Hepworth was born in Lambeth, in present-day South London. His father, Thomas Cradock Hepworth, was a famous magic lantern showman and author. Cecil Hepworth became involved in the early stages of British filmmaking, working for both Birt Acres and Charles Urban, and wrote the first British book on the subject in 1897. With his cousin Monty Wicks he set up the production company Hepworth and Co. (also known as "Hepwix" after the word mark in its trade logo), which was later renamed the Hepworth Manufacturing Company (officially: Hepworth Film Manufacturing Company), and then Hepworth Picture Plays. In 1899 they built a small film studio in Walton-on-Thames, Hepworth Studios. The company produced about three films a week, sometimes with Hepworth directing. He was associated with Percy Stow from 1901-1903 who specialized in trick films.

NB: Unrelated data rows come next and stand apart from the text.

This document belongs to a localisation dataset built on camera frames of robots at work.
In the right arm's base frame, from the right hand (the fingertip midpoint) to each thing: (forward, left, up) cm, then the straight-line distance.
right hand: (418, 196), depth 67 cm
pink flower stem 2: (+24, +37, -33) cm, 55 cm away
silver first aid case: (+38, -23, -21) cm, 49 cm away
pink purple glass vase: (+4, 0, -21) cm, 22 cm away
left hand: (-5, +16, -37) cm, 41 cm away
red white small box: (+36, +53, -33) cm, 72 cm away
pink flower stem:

His film Rescued by Rover (1905), co-directed with Lewin Fitzhamon and starring a collie in the title role, was a huge financial success. The film is now regarded as an important development in film grammar, with shots being effectively combined to emphasize the action. Hepworth was also one of the first to recognize the potential of film stars, both animal and human, with several recurring characters appearing in his films.

By 1910, Hepworth was also the inventor of Vivaphone, an early sound on disk system for adding sound to motion pictures. The device used phonograph records to record and play back the sound. Hepworth's Vivaphone was distributed in Britain and also in the United States and Canada.

The company continued making popular films into the 1920s, despite Hepworth's now unchanging and increasingly old-fashioned film style. Boosted by the international success of Alf's Button (1919), the company went public to fund a large studio development. He failed to raise the necessary capital and, also suffering the box office failure of Comin' Thro the Rye (1923), the company went into receivership the next year. All of the original film negatives in Hepworth's possession were melted down by the receiver in order to sell the silver, and his feature films have been considered lost for many decades. However, an original 35mm. print of his 1920 film Helen of Four Gates was located in a film archive in Montreal, Quebec, Canada in 2008.

The Cecil Hepworth Playhouse in Walton-on-Thames is named after him.

==Selected filmography==

- The Egg-Laying Man (1897)
- The Beggar's Deceit (1900)
- How It Feels to Be Run Over (1900)
- Explosion of a Motor Car (1900)
- Rough Sea (1900)
- Alice in Wonderland (1903)
- A Day in the Hayfields (1904)
- Rescued by Rover (1905)
- Baby's Toilet (1905)
- The Jewel Thieves Outwitted (1913)
- David Copperfield (1913)
- The Cloister and the Hearth (1913)
- Dr. Trimball's Verdict (1913)
- The Baby on the Barge (1915)
- The Man Who Stayed at Home (1915)
- Annie Laurie (1916)
- Molly Bawn (1916)
- The Marriage of William Ashe (1916)
- The Cobweb (1917)
- The American Heiress (1917)
- City of Beautiful Nonsense (producer) (1919)
- The Refugee (1918)
- Broken in the Wars (1919)
- The Forest on the Hill (1919)
- Helen of Four Gates (1920)
- The Narrow Valley (1921)
- Tansy (1921)
- The Tinted Venus (1921)
- Wild Heather (1921)
- Comin' Thro the Rye (1923)
- Strangling Threads (1923)
- Mist in the Valley (1923)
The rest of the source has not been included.